| Exercise instructions |
In the material below, find each line with the word "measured" and list it.

*** Opening of Data excerpts ***

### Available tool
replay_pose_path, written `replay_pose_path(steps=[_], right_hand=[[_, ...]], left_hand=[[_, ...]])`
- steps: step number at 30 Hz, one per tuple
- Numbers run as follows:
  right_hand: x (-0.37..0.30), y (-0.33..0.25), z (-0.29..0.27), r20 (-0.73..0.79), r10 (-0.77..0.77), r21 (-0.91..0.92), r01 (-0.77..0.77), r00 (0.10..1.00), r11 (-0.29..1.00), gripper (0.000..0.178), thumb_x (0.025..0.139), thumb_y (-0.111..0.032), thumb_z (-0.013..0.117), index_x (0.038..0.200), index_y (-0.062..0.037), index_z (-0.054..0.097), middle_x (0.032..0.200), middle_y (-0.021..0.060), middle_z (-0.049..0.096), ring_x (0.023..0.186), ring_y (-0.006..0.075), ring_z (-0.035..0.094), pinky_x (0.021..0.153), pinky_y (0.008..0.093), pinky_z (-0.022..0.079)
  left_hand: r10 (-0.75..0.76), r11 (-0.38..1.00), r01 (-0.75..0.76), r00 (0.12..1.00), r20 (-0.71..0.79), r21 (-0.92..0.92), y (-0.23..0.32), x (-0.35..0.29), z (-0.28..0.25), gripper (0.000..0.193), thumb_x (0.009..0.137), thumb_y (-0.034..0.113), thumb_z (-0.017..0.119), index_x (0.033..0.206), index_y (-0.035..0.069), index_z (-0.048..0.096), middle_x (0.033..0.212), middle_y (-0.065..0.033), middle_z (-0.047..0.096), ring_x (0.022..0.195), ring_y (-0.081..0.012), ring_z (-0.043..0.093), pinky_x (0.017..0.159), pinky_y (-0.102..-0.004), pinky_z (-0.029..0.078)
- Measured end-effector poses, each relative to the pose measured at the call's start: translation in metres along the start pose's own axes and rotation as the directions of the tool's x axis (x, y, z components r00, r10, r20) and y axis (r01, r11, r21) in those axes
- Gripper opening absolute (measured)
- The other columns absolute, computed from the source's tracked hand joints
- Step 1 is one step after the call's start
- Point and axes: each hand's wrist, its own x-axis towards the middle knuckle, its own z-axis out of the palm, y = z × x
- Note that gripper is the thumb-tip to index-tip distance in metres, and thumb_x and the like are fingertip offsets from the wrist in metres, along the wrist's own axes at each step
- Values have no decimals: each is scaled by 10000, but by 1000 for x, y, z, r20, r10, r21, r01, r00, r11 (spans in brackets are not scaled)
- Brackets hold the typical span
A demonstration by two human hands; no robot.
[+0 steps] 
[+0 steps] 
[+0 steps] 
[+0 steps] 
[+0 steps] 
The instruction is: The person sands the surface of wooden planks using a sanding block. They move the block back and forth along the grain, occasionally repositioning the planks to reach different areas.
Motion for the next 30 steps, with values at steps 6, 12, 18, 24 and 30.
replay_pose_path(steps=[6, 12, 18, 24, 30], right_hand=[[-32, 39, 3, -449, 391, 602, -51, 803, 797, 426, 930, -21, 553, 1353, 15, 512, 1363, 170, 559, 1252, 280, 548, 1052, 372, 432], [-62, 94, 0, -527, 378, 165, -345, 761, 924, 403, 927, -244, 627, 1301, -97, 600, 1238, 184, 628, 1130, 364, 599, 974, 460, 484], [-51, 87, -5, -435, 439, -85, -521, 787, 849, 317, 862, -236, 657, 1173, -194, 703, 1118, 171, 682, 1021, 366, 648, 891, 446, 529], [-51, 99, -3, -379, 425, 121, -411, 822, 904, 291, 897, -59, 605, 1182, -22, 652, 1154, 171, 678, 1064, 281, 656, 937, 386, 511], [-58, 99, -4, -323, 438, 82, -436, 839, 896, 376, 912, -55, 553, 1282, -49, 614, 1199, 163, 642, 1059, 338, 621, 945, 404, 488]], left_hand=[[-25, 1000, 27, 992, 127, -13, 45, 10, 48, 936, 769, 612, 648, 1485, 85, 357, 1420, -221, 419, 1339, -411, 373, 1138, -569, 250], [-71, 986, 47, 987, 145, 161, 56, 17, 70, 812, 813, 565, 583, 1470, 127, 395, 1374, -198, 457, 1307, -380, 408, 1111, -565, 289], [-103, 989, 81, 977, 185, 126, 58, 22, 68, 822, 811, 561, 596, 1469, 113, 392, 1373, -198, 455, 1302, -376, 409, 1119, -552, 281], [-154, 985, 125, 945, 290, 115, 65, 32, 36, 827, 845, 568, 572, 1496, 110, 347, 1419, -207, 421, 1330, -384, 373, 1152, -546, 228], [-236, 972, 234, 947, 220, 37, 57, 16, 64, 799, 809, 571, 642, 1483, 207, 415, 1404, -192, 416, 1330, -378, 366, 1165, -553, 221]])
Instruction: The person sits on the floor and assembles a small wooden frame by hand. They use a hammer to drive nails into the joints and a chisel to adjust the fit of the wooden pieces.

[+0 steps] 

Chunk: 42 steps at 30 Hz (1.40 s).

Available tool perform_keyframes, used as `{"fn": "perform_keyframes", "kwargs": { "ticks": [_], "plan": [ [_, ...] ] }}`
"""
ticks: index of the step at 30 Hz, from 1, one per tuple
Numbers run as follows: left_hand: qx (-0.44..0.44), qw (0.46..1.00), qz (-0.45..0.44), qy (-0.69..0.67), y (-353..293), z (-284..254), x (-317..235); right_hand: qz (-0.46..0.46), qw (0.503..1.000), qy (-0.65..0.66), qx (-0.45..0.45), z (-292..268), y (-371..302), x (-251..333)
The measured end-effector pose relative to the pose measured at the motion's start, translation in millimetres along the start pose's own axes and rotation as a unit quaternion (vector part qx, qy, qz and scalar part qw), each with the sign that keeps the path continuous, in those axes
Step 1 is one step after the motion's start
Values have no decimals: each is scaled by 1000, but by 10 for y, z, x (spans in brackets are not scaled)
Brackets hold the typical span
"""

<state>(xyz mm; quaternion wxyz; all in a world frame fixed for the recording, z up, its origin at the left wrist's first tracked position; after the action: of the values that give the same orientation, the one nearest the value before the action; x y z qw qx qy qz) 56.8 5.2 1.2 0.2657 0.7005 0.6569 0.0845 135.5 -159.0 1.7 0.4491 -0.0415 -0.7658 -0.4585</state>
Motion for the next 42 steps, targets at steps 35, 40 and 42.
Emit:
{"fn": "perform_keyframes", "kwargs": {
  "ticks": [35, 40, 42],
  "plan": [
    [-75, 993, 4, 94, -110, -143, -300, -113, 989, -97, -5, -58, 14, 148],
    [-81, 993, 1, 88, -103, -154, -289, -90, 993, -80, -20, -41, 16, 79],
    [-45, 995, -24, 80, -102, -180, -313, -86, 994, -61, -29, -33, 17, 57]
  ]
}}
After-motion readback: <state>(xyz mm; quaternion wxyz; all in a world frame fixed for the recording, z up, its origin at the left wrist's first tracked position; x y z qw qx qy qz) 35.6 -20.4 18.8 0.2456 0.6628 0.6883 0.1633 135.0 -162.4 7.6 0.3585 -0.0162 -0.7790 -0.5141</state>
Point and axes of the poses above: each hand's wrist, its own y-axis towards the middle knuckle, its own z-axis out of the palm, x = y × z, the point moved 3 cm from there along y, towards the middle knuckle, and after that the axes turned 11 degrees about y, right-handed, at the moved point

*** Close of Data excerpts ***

| Result below |
- Measured end-effector poses, each relative to the pose measured at the call's start: translation in metres along the start pose's own axes and rotation as the directions of the tool's x axis (x, y, z components r00, r10, r20) and y axis (r01, r11, r21) in those axes
- Gripper opening absolute (measured)
The measured end-effector pose relative to the pose measured at the motion's start, translation in millimetres along the start pose's own axes and rotation as a unit quaternion (vector part qx, qy, qz and scalar part qw), each with the sign that keeps the path continuous, in those axes

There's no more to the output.